→ **WHAT YOU HAVE TO DO**
The required output is the exact run of lines in the listing below from the line holding "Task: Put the" through the line holding "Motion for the", with no pictures.

'''

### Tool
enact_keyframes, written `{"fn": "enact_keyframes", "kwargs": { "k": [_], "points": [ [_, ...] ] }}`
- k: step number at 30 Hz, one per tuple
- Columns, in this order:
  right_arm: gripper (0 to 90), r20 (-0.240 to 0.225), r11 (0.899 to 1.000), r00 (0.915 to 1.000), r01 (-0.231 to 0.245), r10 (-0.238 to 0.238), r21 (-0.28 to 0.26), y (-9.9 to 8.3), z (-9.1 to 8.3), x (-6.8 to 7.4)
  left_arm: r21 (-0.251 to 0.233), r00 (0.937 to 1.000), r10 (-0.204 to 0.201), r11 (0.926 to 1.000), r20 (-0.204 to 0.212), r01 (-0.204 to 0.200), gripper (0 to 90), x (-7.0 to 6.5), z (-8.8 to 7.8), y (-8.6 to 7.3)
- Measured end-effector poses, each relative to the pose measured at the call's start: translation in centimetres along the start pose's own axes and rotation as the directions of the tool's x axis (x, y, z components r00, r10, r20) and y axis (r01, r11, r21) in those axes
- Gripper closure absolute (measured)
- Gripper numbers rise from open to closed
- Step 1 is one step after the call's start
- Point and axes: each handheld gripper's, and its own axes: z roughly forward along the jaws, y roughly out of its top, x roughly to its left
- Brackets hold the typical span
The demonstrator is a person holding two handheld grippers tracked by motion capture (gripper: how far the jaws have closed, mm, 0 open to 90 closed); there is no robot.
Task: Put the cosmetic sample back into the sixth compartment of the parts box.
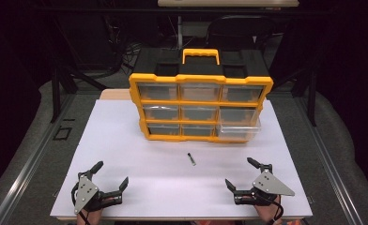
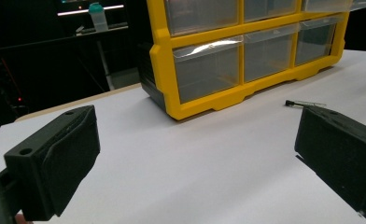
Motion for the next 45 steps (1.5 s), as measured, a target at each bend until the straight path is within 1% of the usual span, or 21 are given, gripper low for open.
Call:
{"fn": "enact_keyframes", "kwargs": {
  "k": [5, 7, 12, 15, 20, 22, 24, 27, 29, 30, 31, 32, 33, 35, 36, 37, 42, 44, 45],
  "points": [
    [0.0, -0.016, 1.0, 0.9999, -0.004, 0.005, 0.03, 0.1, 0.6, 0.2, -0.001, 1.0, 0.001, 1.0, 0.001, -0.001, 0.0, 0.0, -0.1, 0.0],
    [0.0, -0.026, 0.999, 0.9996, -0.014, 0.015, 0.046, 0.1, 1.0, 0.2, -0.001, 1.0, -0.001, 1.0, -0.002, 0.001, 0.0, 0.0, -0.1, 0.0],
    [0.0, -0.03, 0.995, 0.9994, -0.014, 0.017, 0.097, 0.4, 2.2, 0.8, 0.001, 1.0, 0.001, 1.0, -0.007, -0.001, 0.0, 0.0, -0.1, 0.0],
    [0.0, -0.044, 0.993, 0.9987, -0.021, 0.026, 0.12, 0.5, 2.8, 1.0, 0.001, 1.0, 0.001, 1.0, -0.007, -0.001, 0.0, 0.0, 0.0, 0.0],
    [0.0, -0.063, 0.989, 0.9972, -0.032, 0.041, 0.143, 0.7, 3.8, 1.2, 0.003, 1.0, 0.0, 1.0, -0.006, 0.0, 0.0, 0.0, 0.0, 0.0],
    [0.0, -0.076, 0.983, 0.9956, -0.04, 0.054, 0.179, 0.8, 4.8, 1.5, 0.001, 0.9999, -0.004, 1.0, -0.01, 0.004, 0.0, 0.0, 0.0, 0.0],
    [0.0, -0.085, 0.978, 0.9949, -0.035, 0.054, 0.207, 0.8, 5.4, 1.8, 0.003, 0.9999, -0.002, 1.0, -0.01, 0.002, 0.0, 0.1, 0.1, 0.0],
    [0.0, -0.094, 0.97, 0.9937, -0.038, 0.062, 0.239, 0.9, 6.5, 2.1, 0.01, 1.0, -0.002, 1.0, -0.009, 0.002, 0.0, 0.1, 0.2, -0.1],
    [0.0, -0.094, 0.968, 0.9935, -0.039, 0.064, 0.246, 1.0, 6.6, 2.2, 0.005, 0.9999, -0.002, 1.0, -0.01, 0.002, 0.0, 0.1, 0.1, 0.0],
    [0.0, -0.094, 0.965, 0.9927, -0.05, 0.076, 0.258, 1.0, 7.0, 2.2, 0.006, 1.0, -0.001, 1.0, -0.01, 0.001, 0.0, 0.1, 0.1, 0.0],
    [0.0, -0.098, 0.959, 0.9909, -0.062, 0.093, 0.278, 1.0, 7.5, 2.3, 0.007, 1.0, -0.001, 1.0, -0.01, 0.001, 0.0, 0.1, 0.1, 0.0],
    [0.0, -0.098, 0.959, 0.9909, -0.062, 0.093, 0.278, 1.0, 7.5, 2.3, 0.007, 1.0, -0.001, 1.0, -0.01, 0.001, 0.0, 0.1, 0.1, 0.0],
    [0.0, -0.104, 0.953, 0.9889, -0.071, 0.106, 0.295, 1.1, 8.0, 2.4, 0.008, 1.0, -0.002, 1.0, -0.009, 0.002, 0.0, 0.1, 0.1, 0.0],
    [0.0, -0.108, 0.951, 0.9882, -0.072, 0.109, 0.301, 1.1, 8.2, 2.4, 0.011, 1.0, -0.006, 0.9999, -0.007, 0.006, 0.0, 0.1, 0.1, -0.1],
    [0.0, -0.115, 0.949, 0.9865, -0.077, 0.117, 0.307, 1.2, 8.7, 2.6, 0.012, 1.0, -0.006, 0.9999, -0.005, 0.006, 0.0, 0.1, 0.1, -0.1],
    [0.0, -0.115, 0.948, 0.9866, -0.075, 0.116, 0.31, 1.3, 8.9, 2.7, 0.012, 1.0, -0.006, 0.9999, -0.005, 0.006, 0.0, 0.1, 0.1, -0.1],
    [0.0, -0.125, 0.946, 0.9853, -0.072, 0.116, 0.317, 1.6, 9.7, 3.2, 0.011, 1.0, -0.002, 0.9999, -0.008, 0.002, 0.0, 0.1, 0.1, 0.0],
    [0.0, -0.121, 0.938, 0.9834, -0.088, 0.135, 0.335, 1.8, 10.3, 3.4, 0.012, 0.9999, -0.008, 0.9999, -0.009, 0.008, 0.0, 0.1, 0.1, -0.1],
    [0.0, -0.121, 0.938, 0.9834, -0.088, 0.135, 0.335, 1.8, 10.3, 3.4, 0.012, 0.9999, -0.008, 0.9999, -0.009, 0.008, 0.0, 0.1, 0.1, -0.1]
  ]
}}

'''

→ **RESPONSE AREA**
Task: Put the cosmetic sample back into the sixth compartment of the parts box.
Motion for the next 45 steps (1.5 s), as measured, a target at each bend until the straight path is within 1% of the usual span, or 21 are given, gripper low for open.

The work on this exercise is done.